[EXERCISE OBJECTIVE]
Strip the pictures and reproduce the rest of the listing exactly.
= Beginning of Section =
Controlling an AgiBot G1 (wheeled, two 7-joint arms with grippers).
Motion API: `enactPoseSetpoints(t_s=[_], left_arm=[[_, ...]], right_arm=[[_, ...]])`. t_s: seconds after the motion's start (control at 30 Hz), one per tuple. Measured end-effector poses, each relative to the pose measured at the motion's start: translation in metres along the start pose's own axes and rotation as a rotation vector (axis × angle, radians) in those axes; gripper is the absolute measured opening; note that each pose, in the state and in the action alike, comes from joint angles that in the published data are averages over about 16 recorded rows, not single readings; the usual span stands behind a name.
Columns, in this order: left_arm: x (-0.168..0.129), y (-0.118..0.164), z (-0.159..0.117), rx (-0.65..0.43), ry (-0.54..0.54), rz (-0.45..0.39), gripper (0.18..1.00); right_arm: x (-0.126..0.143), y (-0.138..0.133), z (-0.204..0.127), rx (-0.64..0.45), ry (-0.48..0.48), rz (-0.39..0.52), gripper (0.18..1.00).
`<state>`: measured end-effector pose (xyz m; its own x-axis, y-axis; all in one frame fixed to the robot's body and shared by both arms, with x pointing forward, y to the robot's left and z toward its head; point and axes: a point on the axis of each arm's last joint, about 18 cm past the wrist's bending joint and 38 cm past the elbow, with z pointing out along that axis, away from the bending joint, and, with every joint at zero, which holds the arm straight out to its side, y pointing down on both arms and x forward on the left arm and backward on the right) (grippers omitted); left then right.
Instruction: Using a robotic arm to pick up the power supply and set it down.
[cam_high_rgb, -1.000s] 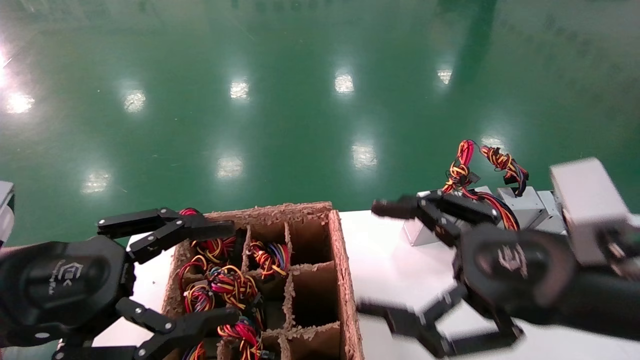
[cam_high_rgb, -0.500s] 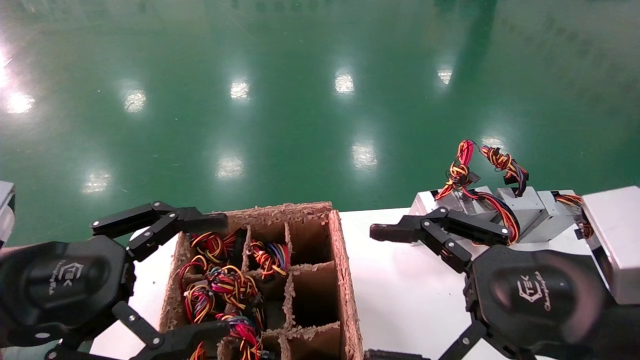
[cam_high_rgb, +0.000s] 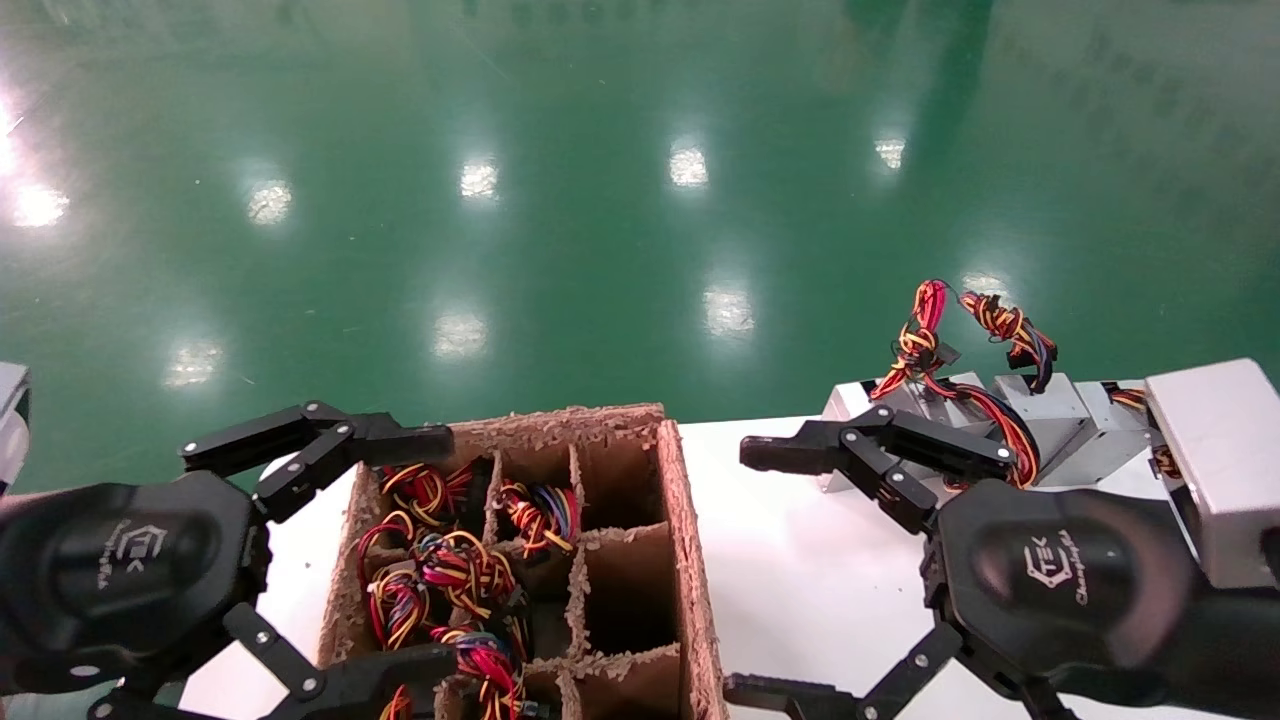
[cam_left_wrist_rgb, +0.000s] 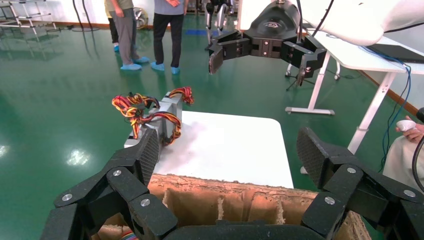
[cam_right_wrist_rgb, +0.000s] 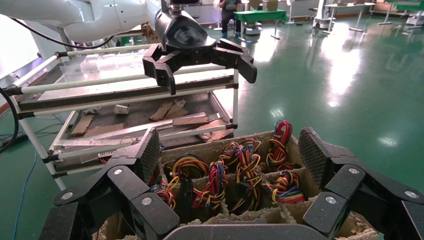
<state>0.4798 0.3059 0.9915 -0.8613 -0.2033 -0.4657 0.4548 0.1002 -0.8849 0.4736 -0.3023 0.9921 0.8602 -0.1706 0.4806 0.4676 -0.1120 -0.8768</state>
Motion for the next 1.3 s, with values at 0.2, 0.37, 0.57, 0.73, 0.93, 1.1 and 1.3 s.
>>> enactPoseSetpoints(t_s=[0.2, 0.37, 0.57, 0.73, 0.93, 1.1, 1.3], left_arm=[[0.0000, 0.0000, 0.0000, 0.000, 0.000, 0.000, 1.000], [0.0000, 0.0000, 0.0000, 0.000, 0.000, 0.000, 1.000], [0.0000, 0.0000, 0.0000, 0.000, 0.000, 0.000, 1.000], [0.0000, 0.0000, 0.0000, 0.000, 0.000, 0.000, 1.000], [0.0000, 0.0000, 0.0000, 0.000, 0.000, 0.000, 1.000], [0.0000, 0.0000, 0.0000, 0.000, 0.000, 0.000, 1.000], [0.0000, 0.0000, 0.0000, 0.000, 0.000, 0.000, 1.000]], right_arm=[[0.0007, 0.0003, 0.0002, 0.000, 0.004, 0.002, 1.001], [0.0011, 0.0005, 0.0003, 0.000, 0.006, 0.003, 1.001], [0.0014, 0.0007, 0.0004, 0.000, 0.007, 0.004, 1.001], [0.0016, 0.0008, 0.0005, 0.000, 0.008, 0.004, 1.001], [0.0017, 0.0009, 0.0006, -0.001, 0.008, 0.005, 1.001], [0.0017, 0.0010, 0.0006, -0.001, 0.008, 0.005, 1.001], [0.0018, 0.0010, 0.0006, -0.001, 0.009, 0.005, 1.001]])
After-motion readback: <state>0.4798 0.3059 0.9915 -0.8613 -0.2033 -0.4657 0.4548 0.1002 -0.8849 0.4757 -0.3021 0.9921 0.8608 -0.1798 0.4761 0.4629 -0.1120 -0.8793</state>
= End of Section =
[EXERCISE RESULT]
Controlling an AgiBot G1 (wheeled, two 7-joint arms with grippers).
Motion API: `enactPoseSetpoints(t_s=[_], left_arm=[[_, ...]], right_arm=[[_, ...]])`. t_s: seconds after the motion's start (control at 30 Hz), one per tuple. Measured end-effector poses, each relative to the pose measured at the motion's start: translation in metres along the start pose's own axes and rotation as a rotation vector (axis × angle, radians) in those axes; gripper is the absolute measured opening; note that each pose, in the state and in the action alike, comes from joint angles that in the published data are averages over about 16 recorded rows, not single readings; the usual span stands behind a name.
Columns, in this order: left_arm: x (-0.168..0.129), y (-0.118..0.164), z (-0.159..0.117), rx (-0.65..0.43), ry (-0.54..0.54), rz (-0.45..0.39), gripper (0.18..1.00); right_arm: x (-0.126..0.143), y (-0.138..0.133), z (-0.204..0.127), rx (-0.64..0.45), ry (-0.48..0.48), rz (-0.39..0.52), gripper (0.18..1.00).
`<state>`: measured end-effector pose (xyz m; its own x-axis, y-axis; all in one frame fixed to the robot's body and shared by both arms, with x pointing forward, y to the robot's left and z toward its head; point and axes: a point on the axis of each arm's last joint, about 18 cm past the wrist's bending joint and 38 cm past the elbow, with z pointing out along that axis, away from the bending joint, and, with every joint at zero, which holds the arm straight out to its side, y pointing down on both arms and x forward on the left arm and backward on the right) (grippers omitted); left then right.
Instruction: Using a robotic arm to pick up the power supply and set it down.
[cam_high_rgb, -1.000s] 
[cam_high_rgb, -0.500s] 
[cam_high_rgb, +0.000s] 
[cam_left_wrist_rgb, +0.000s] 
[cam_right_wrist_rgb, +0.000s] 
<state>0.4798 0.3059 0.9915 -0.8613 -0.2033 -0.4657 0.4548 0.1002 -0.8849 0.4736 -0.3023 0.9921 0.8602 -0.1706 0.4806 0.4676 -0.1120 -0.8768</state>
Motion for the next 1.3 s, with values at 0.2, 0.37, 0.57, 0.73, 0.93, 1.1 and 1.3 s.
>>> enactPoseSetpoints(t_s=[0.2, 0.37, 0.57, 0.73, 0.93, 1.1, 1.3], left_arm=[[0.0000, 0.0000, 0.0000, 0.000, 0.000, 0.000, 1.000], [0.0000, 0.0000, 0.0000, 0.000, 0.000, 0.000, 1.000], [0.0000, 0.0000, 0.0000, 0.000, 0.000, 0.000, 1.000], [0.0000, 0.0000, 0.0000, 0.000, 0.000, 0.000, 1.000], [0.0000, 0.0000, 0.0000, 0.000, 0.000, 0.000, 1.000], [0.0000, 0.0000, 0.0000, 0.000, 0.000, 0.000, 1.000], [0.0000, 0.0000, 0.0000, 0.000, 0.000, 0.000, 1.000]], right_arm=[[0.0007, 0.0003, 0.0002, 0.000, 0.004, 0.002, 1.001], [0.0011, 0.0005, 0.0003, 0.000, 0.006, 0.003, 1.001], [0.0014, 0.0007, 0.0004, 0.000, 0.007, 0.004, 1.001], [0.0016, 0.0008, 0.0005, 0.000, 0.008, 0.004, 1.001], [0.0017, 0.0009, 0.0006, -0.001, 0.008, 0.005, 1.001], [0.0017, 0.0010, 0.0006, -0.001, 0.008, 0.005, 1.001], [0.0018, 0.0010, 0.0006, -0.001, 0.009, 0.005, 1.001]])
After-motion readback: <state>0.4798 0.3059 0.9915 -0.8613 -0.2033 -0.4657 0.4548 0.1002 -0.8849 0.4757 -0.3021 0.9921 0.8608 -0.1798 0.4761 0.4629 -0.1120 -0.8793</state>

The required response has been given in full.